TASK PROMPT → Write the full listing out again, keeping every line exactly as it is.

DATASET EXTRACT →
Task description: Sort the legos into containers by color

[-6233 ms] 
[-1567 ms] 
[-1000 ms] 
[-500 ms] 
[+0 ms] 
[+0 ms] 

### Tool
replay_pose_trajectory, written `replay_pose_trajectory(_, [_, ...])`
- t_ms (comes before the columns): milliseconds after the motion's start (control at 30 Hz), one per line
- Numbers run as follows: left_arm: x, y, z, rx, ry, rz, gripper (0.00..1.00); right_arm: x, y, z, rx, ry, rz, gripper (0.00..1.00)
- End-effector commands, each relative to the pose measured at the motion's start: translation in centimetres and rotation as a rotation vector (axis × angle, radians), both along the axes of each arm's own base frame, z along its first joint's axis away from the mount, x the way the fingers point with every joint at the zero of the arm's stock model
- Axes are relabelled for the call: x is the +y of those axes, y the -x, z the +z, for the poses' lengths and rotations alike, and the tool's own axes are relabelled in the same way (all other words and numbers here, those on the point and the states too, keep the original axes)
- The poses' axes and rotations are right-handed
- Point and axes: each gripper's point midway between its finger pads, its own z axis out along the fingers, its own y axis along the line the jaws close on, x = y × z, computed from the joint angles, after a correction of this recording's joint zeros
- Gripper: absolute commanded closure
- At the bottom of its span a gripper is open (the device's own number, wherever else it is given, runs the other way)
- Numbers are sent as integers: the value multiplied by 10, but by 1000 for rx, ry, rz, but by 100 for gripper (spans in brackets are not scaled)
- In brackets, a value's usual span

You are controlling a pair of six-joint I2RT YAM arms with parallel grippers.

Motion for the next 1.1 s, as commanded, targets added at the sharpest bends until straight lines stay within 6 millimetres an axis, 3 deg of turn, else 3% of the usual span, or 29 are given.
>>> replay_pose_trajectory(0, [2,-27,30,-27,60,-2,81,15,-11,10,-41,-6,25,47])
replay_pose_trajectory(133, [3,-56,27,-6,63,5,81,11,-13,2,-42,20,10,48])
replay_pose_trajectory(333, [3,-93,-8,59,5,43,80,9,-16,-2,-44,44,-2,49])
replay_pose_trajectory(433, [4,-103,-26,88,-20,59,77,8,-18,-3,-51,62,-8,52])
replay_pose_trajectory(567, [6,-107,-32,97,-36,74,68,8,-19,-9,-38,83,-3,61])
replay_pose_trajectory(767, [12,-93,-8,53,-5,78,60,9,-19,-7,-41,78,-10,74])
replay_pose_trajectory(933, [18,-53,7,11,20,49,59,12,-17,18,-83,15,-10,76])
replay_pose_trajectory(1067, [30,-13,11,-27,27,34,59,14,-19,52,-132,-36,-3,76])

RESPONSE TO THE TASK →
Task description: Sort the legos into containers by color

[-6233 ms] 
[-1567 ms] 
[-1000 ms] 
[-500 ms] 
[+0 ms] 
[+0 ms] 

### Tool
replay_pose_trajectory, written `replay_pose_trajectory(_, [_, ...])`
- t_ms (comes before the columns): milliseconds after the motion's start (control at 30 Hz), one per line
- Numbers run as follows: left_arm: x, y, z, rx, ry, rz, gripper (0.00..1.00); right_arm: x, y, z, rx, ry, rz, gripper (0.00..1.00)
- End-effector commands, each relative to the pose measured at the motion's start: translation in centimetres and rotation as a rotation vector (axis × angle, radians), both along the axes of each arm's own base frame, z along its first joint's axis away from the mount, x the way the fingers point with every joint at the zero of the arm's stock model
- Axes are relabelled for the call: x is the +y of those axes, y the -x, z the +z, for the poses' lengths and rotations alike, and the tool's own axes are relabelled in the same way (all other words and numbers here, those on the point and the states too, keep the original axes)
- The poses' axes and rotations are right-handed
- Point and axes: each gripper's point midway between its finger pads, its own z axis out along the fingers, its own y axis along the line the jaws close on, x = y × z, computed from the joint angles, after a correction of this recording's joint zeros
- Gripper: absolute commanded closure
- At the bottom of its span a gripper is open (the device's own number, wherever else it is given, runs the other way)
- Numbers are sent as integers: the value multiplied by 10, but by 1000 for rx, ry, rz, but by 100 for gripper (spans in brackets are not scaled)
- In brackets, a value's usual span

You are controlling a pair of six-joint I2RT YAM arms with parallel grippers.

Motion for the next 1.1 s, as commanded, targets added at the sharpest bends until straight lines stay within 6 millimetres an axis, 3 deg of turn, else 3% of the usual span, or 29 are given.
>>> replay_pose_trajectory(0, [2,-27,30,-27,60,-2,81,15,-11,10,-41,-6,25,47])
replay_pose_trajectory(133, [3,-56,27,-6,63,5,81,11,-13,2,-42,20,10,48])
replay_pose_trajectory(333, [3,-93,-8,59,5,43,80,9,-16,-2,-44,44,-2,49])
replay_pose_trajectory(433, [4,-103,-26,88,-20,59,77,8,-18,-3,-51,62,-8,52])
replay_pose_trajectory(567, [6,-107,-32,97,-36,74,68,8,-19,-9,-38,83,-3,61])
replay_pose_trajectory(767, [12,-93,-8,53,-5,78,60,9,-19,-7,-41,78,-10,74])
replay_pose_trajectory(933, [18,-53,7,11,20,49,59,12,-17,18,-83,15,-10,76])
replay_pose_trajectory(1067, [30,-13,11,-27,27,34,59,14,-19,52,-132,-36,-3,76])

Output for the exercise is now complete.